Je surveille de près le calendrier des données économiques canadiennes, et le chiffre de l’IPC de décembre a sonné l’alarme pour quiconque pariait encore sur un dollar canadien passif. À 3,4 % en glissement annuel, l’inflation ne se contente pas de dépasser la fourchette cible de 2 à 3 % de la Banque du Canada : elle confirme aussi que les pressions sur les prix restent tenaces. Ce seul constat suffit à replacer la trajectoire des taux directeurs au cœur des débats, et explique pourquoi le huard a réagi positivement à cette annonce – les intervenants anticipent désormais une probabilité accrue d’une hausse des taux, ou du moins d’un report de la récente phase d’assouplissement monétaire.
Mais l’histoire ne s’arrête pas à un rebond de courte durée. La Banque du Canada a engagé une baisse progressive de ses taux depuis mi‑2022, et sa crédibilité repose sur une trajectoire claire, dictée par les données. En révélant une inflation toujours supérieure à l’objectif, les derniers chiffres l’obligent à reconsidérer le calendrier de sa prochaine décision. Selon moi, le scénario le plus probable serait une hausse modérée de 25 points de base lors de la prochaine réunion de politique monétaire, suivie d’un rythme de baisses plus lent par la suite. Une telle mesure permettrait de réancrer les anticipations, mais elle introduit aussi un nouveau facteur de risque : un environnement de taux plus élevés pendant plus longtemps pourrait commencer à peser sur l’économie canadienne, déjà fragilisée par une demande mondiale atone.
Les répercussions sur la paire USD‑CAD sont immédiates et marquées. Le billet vert a été soutenu par la posture résolument restrictive de la Fed, et une hausse des taux au Canada élargirait l’écart de rendement, rendant le huard plus attractif pour les investisseurs en quête de rendement. Pourtant, ce même écart peut se transformer en arme à double tranchant si des taux canadiens plus élevés commencent à freiner la croissance intérieure, déclenchant un mouvement de prise de risque qui profiterait au dollar, valeur refuge. Autrement dit, la récente vigueur du huard pourrait s’avérer éphémère si le resserrement monétaire commence à produire ses effets négatifs.

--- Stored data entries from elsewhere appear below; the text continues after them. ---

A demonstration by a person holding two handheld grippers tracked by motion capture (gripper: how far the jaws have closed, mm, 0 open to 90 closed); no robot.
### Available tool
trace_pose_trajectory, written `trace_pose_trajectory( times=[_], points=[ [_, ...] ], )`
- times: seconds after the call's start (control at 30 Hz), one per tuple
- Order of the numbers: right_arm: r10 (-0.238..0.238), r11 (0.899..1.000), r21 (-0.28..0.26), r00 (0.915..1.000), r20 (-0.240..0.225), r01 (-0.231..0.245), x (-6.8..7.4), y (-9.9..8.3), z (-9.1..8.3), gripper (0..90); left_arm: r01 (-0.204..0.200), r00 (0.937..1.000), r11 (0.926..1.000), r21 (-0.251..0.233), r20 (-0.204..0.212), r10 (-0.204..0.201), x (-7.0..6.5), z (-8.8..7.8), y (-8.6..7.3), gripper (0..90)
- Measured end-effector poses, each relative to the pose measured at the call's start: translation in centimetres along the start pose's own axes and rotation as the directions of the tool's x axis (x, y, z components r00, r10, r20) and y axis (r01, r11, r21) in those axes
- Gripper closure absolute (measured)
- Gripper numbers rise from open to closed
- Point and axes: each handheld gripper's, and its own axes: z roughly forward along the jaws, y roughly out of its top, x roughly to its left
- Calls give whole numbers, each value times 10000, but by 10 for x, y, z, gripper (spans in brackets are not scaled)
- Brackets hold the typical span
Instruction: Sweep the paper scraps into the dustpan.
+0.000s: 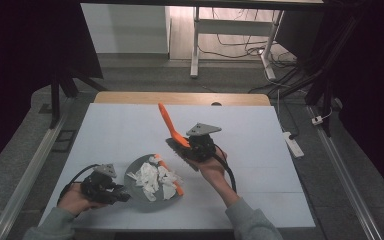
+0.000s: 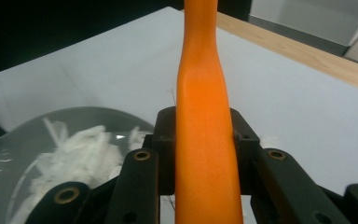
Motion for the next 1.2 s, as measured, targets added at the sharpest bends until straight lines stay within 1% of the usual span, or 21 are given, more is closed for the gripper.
trace_pose_trajectory(
  times=[0.13, 0.23, 0.33, 0.53, 0.63, 0.73, 0.93, 1.0, 1.1, 1.2],
  points=[
    [172, 9998, 77, 9987, 478, -176, -14, -4, -2, 703, 39, 10000, 10000, -27, -36, -40, 1, -2, -1, 608],
    [362, 9991, 197, 9968, 713, -377, -24, -8, -1, 703, 40, 10000, 10000, -64, -47, -41, 2, -3, -2, 608],
    [452, 9982, 357, 9943, 962, -488, -32, -12, 1, 703, -1, 10000, 10000, -67, -10, 1, 1, -4, -3, 608],
    [605, 9960, 582, 9903, 1253, -682, -44, -19, 5, 703, -31, 10000, 10000, -7, -5, 31, 2, -5, -4, 608],
    [609, 9954, 661, 9898, 1284, -698, -47, -21, 7, 703, -78, 10000, 10000, 43, 30, 78, 2, -6, -5, 608],
    [628, 9935, 863, 9895, 1298, -743, -49, -24, 12, 703, -47, 10000, 10000, 21, 31, 47, 2, -6, -6, 608],
    [561, 9876, 1387, 9907, 1240, -733, -46, -30, 24, 703, -88, 9999, 9999, 82, 52, 87, 2, -7, -7, 608],
    [486, 9858, 1545, 9923, 1143, -661, -43, -31, 28, 703, -91, 9999, 9999, 73, 52, 90, 1, -6, -6, 608],
    [353, 9803, 1908, 9954, 896, -519, -36, -31, 35, 703, -111, 9999, 9999, 97, 59, 111, 1, -5, -6, 609],
    [118, 9776, 2090, 9976, 676, -257, -27, -32, 42, 704, -117, 9999, 9999, 91, 64, 117, 1, -5, -5, 608]
  ],
)
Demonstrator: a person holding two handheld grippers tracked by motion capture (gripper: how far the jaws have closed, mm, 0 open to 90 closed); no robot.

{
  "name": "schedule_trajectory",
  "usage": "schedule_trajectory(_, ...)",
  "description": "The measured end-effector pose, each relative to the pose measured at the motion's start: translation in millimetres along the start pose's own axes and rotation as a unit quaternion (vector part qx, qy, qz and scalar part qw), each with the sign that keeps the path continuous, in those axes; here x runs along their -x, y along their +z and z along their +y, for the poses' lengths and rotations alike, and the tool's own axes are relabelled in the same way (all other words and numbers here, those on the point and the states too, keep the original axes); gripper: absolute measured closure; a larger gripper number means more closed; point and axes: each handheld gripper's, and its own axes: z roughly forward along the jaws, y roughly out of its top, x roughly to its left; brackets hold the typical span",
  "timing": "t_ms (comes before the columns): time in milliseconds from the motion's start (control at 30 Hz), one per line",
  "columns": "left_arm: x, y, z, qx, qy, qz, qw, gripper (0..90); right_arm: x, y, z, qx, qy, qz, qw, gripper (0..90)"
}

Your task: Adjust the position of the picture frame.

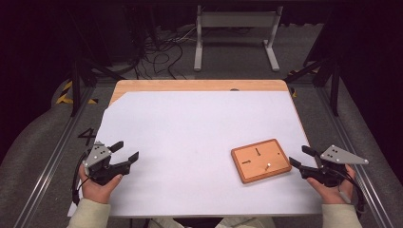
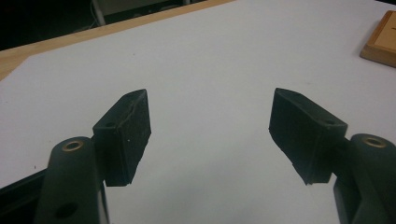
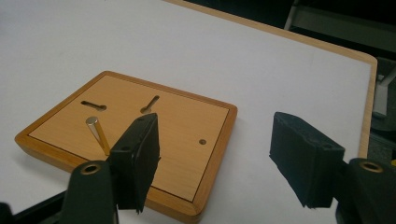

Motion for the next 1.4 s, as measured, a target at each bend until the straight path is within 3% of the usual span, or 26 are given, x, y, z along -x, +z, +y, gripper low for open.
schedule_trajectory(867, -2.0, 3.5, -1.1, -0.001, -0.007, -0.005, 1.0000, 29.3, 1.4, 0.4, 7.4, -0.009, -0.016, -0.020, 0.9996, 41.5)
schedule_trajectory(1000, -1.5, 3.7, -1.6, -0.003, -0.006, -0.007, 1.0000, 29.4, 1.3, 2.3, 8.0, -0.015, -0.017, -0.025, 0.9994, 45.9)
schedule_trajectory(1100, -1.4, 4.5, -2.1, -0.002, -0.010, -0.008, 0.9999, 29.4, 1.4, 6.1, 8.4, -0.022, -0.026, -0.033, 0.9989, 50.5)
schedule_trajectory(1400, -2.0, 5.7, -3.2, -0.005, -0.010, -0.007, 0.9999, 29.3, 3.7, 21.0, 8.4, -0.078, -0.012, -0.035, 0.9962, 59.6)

Un autre élément à prendre en compte est le contexte plus large des matières premières. L’économie canadienne reste fortement dépendante du pétrole, et bien que les cours de l’or noir aient été relativement stables, toute pression à la baisse viendrait amplifier l’impact d’une politique monétaire plus restrictive sur le dollar canadien. Une baisse des prix du pétrole éroderait la valeur pondérée du huard dans les échanges commerciaux, annulant partiellement les gains liés à l’écart de taux. C’est pourquoi je reste prudent face à toute analyse présentant la surprise inflationniste comme un pur catalyseur haussier pour le CAD.
D’un point de vue stratégique, les acteurs de marché devraient surveiller deux indicateurs clés dans les semaines à venir : les orientations prospectives de la Banque du Canada et l’évolution de l’inflation sous‑jacente, qui exclut les composantes volatiles comme l’alimentation et l’énergie. Si l’inflation sous‑jacente reste obstinément élevée, le virage restrictif de la banque centrale gagnera en crédibilité, et le huard pourrait enregistrer un rebond durable. À l’inverse, si les mesures sous‑jacentes commencent à se détendre, le discours monétaire pourrait basculer vers une posture plus accommodante, et le CAD pourrait reculer.
En résumé, la surprise inflationniste rappelle que la politique monétaire canadienne se trouve à un carrefour. Le rebond à court terme du huard est justifié, mais sa trajectoire à plus long terme dépendra de la capacité de la Banque du Canada à concilier stabilité des prix et croissance. Les opérateurs et investisseurs feraient bien de prêter attention au discours de la banque centrale et aux tendances des prix des matières premières, plutôt que de simplement surfer sur la vague actuelle de force du CAD.
En définitive, la réaction du marché aux données de l’IPC illustre un thème plus large : dans un environnement où la Fed maintient une posture restrictive, toute divergence entre les grandes banques centrales devient un moteur puissant des dynamiques de change. La prochaine décision du Canada servira de test à cette divergence, et le huard en sera le baromètre.